I would like to start this post off by stating that the information in this post is subjective and not scientifically-backed. These are my own thoughts, ideas and opinions, and by no means am I trying to imply that I am certified to give concrete advice in the context of mental health; rather, this is advice that I have found to be effective for myself in dealing with my own mental illness.
The world has somewhat gone to shit as of late, and here in Ontario, we are, once again, in lockdown. Or, rather, ‘shutdown,’ but quite frankly, I don’t give a fuck what the proper terminology is because the entire COVID-19 protocol system in place in Canada is a bunch of horse shit. Small businesses are on the brink of going under and are being forced to close again, meanwhile, other services that are by no means essential are permitted to remain open and operating.
It’s truly ridiculous.
Mental health has arguably never been worse thanks to the coronavirus and all of its ripple effects, and this most recent shutdown where I am isn’t going to make the situation any better. I am genuinely concerned about the mental health of the human race in general at this point in time, and I thought I would give some suggestions to potentially assist someone you know who is seriously struggling.

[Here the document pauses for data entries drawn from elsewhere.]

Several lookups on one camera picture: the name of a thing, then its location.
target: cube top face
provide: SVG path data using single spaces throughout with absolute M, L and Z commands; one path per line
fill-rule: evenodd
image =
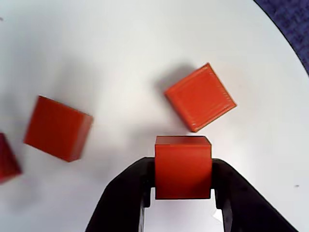
M 156 145 L 211 146 L 205 136 L 157 136 Z
M 236 106 L 210 64 L 170 87 L 165 95 L 193 132 Z
M 211 144 L 205 137 L 158 136 L 154 160 L 156 199 L 210 197 Z
M 39 96 L 24 143 L 65 161 L 79 158 L 92 116 Z

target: blue carpet
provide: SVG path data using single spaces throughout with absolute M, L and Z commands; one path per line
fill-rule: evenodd
M 309 73 L 309 0 L 255 0 L 277 25 Z

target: cube face
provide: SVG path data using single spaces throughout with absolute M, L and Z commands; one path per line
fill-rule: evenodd
M 4 136 L 0 133 L 0 183 L 21 174 L 21 169 Z
M 236 107 L 210 64 L 170 87 L 165 95 L 193 132 Z
M 65 161 L 80 158 L 93 118 L 39 96 L 24 143 Z
M 211 144 L 203 136 L 157 136 L 156 199 L 208 199 Z

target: red block
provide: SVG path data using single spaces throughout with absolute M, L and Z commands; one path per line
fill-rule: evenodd
M 93 118 L 39 96 L 24 143 L 67 162 L 81 156 Z
M 192 132 L 236 106 L 210 64 L 170 87 L 165 95 Z
M 3 183 L 16 175 L 21 174 L 20 167 L 16 162 L 6 138 L 0 133 L 0 183 Z
M 211 144 L 204 136 L 157 136 L 155 198 L 208 199 Z

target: wooden block
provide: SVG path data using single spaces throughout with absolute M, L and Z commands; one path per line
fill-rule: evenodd
M 0 133 L 0 183 L 21 174 L 21 169 L 15 159 L 6 138 Z
M 211 144 L 204 136 L 157 136 L 155 198 L 208 199 Z
M 170 87 L 165 95 L 192 132 L 236 107 L 210 64 Z
M 39 96 L 24 143 L 67 162 L 81 156 L 93 118 Z

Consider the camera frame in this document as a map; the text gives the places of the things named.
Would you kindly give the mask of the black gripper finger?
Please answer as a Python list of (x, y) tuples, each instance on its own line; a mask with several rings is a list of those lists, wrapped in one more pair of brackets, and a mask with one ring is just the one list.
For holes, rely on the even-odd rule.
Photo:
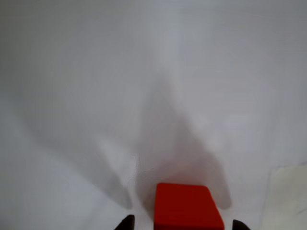
[(132, 214), (127, 215), (114, 230), (134, 230), (135, 216)]
[(242, 221), (234, 219), (232, 223), (232, 230), (250, 230), (250, 228)]

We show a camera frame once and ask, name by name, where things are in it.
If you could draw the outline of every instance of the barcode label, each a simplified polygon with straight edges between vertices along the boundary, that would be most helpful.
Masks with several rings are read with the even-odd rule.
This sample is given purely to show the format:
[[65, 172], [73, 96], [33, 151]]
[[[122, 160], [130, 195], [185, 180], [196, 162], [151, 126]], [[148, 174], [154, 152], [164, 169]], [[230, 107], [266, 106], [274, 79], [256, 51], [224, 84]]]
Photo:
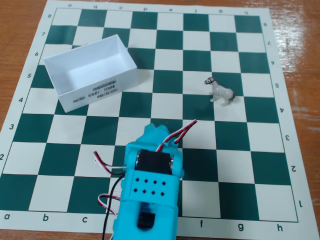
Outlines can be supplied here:
[[89, 94], [88, 94], [88, 97], [90, 98], [90, 97], [92, 97], [92, 96], [98, 95], [99, 93], [100, 93], [100, 91], [95, 91], [95, 92], [93, 92], [93, 93], [89, 93]]
[[115, 89], [113, 89], [113, 90], [111, 90], [111, 91], [106, 91], [105, 93], [102, 93], [102, 94], [96, 96], [96, 98], [97, 98], [97, 99], [102, 98], [102, 97], [107, 96], [107, 95], [109, 95], [109, 94], [113, 94], [113, 93], [115, 93], [116, 91], [118, 91], [118, 88], [115, 88]]
[[75, 104], [83, 99], [86, 99], [86, 97], [85, 96], [78, 97], [76, 100], [73, 100], [73, 103]]
[[115, 87], [116, 87], [116, 85], [112, 85], [112, 86], [105, 87], [103, 90], [106, 92], [110, 89], [114, 89]]
[[107, 87], [107, 86], [109, 86], [109, 85], [115, 84], [116, 82], [117, 82], [116, 80], [113, 80], [113, 81], [104, 83], [104, 84], [102, 84], [102, 85], [100, 85], [100, 86], [97, 86], [97, 87], [93, 88], [92, 91], [96, 91], [96, 90], [105, 88], [105, 87]]

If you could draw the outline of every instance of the wooden table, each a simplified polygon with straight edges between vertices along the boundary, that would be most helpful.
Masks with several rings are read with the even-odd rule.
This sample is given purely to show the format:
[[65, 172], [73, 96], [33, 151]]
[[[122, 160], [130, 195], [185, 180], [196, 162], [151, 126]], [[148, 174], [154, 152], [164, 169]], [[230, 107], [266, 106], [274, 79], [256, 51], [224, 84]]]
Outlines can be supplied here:
[[[172, 5], [269, 8], [289, 93], [313, 208], [320, 227], [320, 1], [120, 0]], [[2, 1], [0, 8], [0, 126], [3, 125], [46, 0]], [[0, 230], [0, 239], [101, 239], [96, 233]]]

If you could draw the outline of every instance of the white cardboard box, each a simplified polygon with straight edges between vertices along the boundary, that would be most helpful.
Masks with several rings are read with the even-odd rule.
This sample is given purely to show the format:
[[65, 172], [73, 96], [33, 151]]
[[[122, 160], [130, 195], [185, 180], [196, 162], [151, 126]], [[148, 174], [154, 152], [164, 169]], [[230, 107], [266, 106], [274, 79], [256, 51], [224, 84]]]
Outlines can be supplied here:
[[66, 113], [139, 83], [137, 65], [118, 35], [43, 60]]

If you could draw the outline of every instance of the white horse figurine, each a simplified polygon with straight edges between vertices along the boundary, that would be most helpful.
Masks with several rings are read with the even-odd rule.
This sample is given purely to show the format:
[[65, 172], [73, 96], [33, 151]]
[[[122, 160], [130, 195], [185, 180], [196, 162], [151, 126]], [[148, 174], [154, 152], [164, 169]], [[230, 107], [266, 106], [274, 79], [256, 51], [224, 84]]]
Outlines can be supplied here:
[[209, 93], [209, 95], [213, 95], [213, 98], [210, 99], [210, 102], [212, 103], [215, 100], [217, 100], [219, 96], [221, 96], [224, 98], [224, 103], [221, 104], [221, 106], [224, 107], [233, 102], [236, 97], [236, 94], [230, 88], [225, 88], [221, 86], [218, 83], [217, 79], [215, 79], [214, 77], [209, 77], [207, 80], [204, 81], [204, 84], [212, 85], [213, 92]]

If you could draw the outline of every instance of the wire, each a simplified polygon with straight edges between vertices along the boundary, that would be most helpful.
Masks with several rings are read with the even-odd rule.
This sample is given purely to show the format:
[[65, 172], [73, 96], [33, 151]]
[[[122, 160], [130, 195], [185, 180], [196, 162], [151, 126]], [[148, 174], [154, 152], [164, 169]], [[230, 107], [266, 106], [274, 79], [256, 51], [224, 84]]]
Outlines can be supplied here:
[[[100, 194], [100, 195], [98, 196], [98, 199], [97, 199], [97, 200], [98, 200], [98, 203], [99, 203], [103, 208], [108, 209], [109, 206], [108, 206], [107, 204], [105, 204], [105, 203], [100, 199], [101, 197], [102, 197], [102, 198], [103, 198], [103, 197], [109, 198], [110, 195], [109, 195], [109, 194], [106, 194], [106, 193], [102, 193], [102, 194]], [[120, 197], [119, 197], [119, 196], [112, 196], [112, 198], [120, 201]], [[115, 218], [117, 218], [117, 213], [116, 213], [116, 211], [115, 211], [114, 209], [111, 208], [111, 209], [110, 209], [110, 212], [114, 214]]]
[[110, 192], [109, 207], [108, 207], [108, 209], [107, 209], [107, 211], [106, 211], [106, 215], [105, 215], [105, 219], [104, 219], [104, 224], [103, 224], [102, 240], [105, 240], [105, 238], [106, 238], [107, 222], [108, 222], [108, 217], [109, 217], [109, 214], [110, 214], [111, 201], [112, 201], [112, 199], [113, 199], [113, 195], [114, 195], [115, 188], [116, 188], [117, 184], [121, 181], [121, 179], [123, 179], [124, 177], [125, 177], [124, 174], [123, 174], [122, 176], [120, 176], [120, 177], [115, 181], [115, 183], [114, 183], [113, 186], [112, 186], [112, 189], [111, 189], [111, 192]]
[[113, 232], [113, 233], [112, 233], [112, 235], [111, 235], [111, 237], [110, 237], [110, 239], [109, 239], [109, 240], [114, 239], [114, 235], [115, 235], [115, 232]]
[[114, 175], [122, 175], [124, 172], [112, 172], [110, 169], [123, 169], [125, 170], [127, 167], [126, 166], [111, 166], [109, 164], [106, 164], [104, 161], [102, 161], [101, 157], [97, 153], [97, 151], [93, 152], [94, 154], [94, 162], [98, 163], [101, 168], [106, 170], [109, 174], [114, 174]]
[[198, 121], [196, 119], [194, 119], [192, 122], [190, 122], [189, 124], [185, 125], [184, 127], [180, 128], [179, 130], [171, 133], [170, 135], [168, 135], [163, 141], [162, 143], [157, 147], [156, 152], [160, 152], [162, 150], [162, 148], [164, 147], [165, 143], [167, 143], [170, 139], [172, 139], [173, 137], [177, 136], [178, 134], [181, 134], [175, 141], [174, 143], [177, 144], [185, 135], [186, 133], [189, 131], [189, 129], [195, 125]]

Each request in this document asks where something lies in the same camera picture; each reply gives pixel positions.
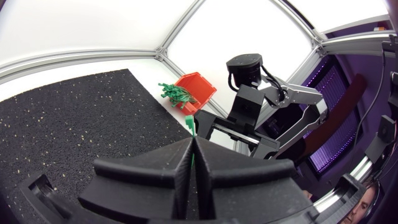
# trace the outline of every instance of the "person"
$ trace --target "person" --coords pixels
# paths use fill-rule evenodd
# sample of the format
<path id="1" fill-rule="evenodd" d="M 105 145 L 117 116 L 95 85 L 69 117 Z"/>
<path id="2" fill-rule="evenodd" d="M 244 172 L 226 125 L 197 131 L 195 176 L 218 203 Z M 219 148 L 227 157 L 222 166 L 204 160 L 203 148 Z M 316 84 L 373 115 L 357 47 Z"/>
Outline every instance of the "person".
<path id="1" fill-rule="evenodd" d="M 347 217 L 341 222 L 341 224 L 357 224 L 361 221 L 368 210 L 368 208 L 374 203 L 374 198 L 377 193 L 377 185 L 371 180 L 364 182 L 367 188 L 365 194 L 362 196 L 358 204 L 355 205 L 354 209 L 347 215 Z"/>

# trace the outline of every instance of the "cable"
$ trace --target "cable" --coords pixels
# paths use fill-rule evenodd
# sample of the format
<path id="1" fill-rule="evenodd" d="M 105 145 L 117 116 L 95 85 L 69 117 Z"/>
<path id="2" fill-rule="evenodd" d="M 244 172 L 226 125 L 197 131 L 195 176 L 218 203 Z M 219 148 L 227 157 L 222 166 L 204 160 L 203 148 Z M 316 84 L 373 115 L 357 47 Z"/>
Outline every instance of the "cable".
<path id="1" fill-rule="evenodd" d="M 390 169 L 388 169 L 387 172 L 379 178 L 379 180 L 381 180 L 383 177 L 385 177 L 385 176 L 391 171 L 391 169 L 394 168 L 394 166 L 397 164 L 397 161 L 398 161 L 398 160 L 395 161 L 395 163 L 390 167 Z"/>
<path id="2" fill-rule="evenodd" d="M 269 73 L 267 71 L 267 69 L 265 68 L 265 66 L 261 65 L 262 70 L 266 73 L 266 75 L 273 80 L 273 84 L 278 88 L 279 90 L 279 101 L 284 101 L 285 100 L 285 93 L 284 93 L 284 89 L 282 89 L 281 85 L 279 84 L 279 82 L 277 81 L 277 79 L 271 75 L 271 73 Z"/>
<path id="3" fill-rule="evenodd" d="M 229 87 L 230 87 L 233 91 L 238 92 L 238 89 L 236 89 L 234 86 L 232 86 L 232 73 L 229 73 L 229 76 L 228 76 L 228 85 L 229 85 Z"/>
<path id="4" fill-rule="evenodd" d="M 382 49 L 382 70 L 381 70 L 381 79 L 380 79 L 379 89 L 377 90 L 376 96 L 374 96 L 374 99 L 373 99 L 371 105 L 369 106 L 369 108 L 365 112 L 365 114 L 363 115 L 361 121 L 358 124 L 358 128 L 356 129 L 354 146 L 353 146 L 353 153 L 351 154 L 351 159 L 350 159 L 350 162 L 349 162 L 348 170 L 351 170 L 351 166 L 352 166 L 352 163 L 353 163 L 353 159 L 354 159 L 354 155 L 355 155 L 355 146 L 356 146 L 356 141 L 358 140 L 359 129 L 361 128 L 362 122 L 365 120 L 366 116 L 368 115 L 368 113 L 372 109 L 374 103 L 376 102 L 376 100 L 377 100 L 377 98 L 378 98 L 378 96 L 380 94 L 381 86 L 383 84 L 383 79 L 384 79 L 384 67 L 385 66 L 386 66 L 386 56 L 384 54 L 384 49 Z"/>

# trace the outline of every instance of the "white surface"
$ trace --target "white surface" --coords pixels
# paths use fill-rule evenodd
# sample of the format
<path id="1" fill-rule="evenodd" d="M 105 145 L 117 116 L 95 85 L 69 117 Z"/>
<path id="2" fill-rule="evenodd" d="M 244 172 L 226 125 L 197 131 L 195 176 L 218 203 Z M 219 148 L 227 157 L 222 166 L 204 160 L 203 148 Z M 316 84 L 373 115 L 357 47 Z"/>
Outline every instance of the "white surface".
<path id="1" fill-rule="evenodd" d="M 287 79 L 310 51 L 307 37 L 270 1 L 211 0 L 175 38 L 169 58 L 185 73 L 201 73 L 217 88 L 215 101 L 230 111 L 235 92 L 228 87 L 228 60 L 259 53 L 271 74 Z"/>
<path id="2" fill-rule="evenodd" d="M 7 0 L 0 65 L 52 52 L 153 50 L 193 0 Z"/>
<path id="3" fill-rule="evenodd" d="M 170 106 L 168 98 L 160 96 L 162 87 L 158 83 L 175 83 L 177 77 L 162 63 L 153 59 L 118 60 L 109 62 L 86 63 L 27 75 L 0 85 L 0 101 L 22 92 L 62 80 L 128 68 L 145 89 L 185 128 L 185 117 L 178 109 Z M 214 113 L 209 107 L 205 109 Z M 224 133 L 214 131 L 211 141 L 232 149 L 233 141 Z"/>
<path id="4" fill-rule="evenodd" d="M 388 15 L 383 0 L 289 0 L 319 32 Z"/>

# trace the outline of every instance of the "purple light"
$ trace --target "purple light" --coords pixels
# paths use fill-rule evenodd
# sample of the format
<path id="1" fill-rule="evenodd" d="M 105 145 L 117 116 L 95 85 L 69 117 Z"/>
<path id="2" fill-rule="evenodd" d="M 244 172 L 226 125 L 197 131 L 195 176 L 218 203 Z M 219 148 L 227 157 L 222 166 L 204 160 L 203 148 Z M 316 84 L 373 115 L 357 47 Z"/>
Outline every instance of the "purple light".
<path id="1" fill-rule="evenodd" d="M 324 58 L 322 66 L 318 66 L 304 83 L 308 83 L 307 86 L 313 83 L 320 72 L 324 70 L 328 62 L 330 62 L 329 58 Z M 327 74 L 315 86 L 315 89 L 322 93 L 329 110 L 332 110 L 336 106 L 346 91 L 343 77 L 344 74 L 341 74 L 335 66 L 332 66 Z M 333 161 L 339 158 L 341 153 L 350 147 L 357 126 L 358 118 L 355 113 L 352 112 L 332 137 L 310 156 L 310 160 L 318 173 L 324 171 Z"/>

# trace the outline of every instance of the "speckled black mat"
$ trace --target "speckled black mat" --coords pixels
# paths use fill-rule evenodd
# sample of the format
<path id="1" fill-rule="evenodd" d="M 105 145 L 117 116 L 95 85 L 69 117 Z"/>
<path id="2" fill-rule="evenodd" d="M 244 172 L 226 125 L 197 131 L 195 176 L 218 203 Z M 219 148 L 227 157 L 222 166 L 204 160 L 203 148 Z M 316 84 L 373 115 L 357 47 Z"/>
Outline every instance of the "speckled black mat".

Toxic positivity is a tremendous hindrance in the mental health realm. For example, if someone is having a lot of anxiety, you may be tempted to say, “try to focus on the positive” or “you’re not the only one, try to see past this.” While you may mean well in making these statements, you’re essentially perpetuating the ideology that this particular person’s mental health isn’t bad enough, or isn’t debilitating enough, because someone out there has it worse than they do. This could very well be true, but in saying this, you’re implying that the struggles of the person you’re interacting with aren’t severe enough, which will not aid them in any manner.
Your best bet in helping someone with their mental health in the midst of a pandemic is to steer them in the direction of getting professional help, reiterating to them that you are always available to listen and not judge, and remind them that they are loved and supported by you. When in doubt, hear them out, and give them a sense of security by sticking by their side and refusing to let them feel unsupported.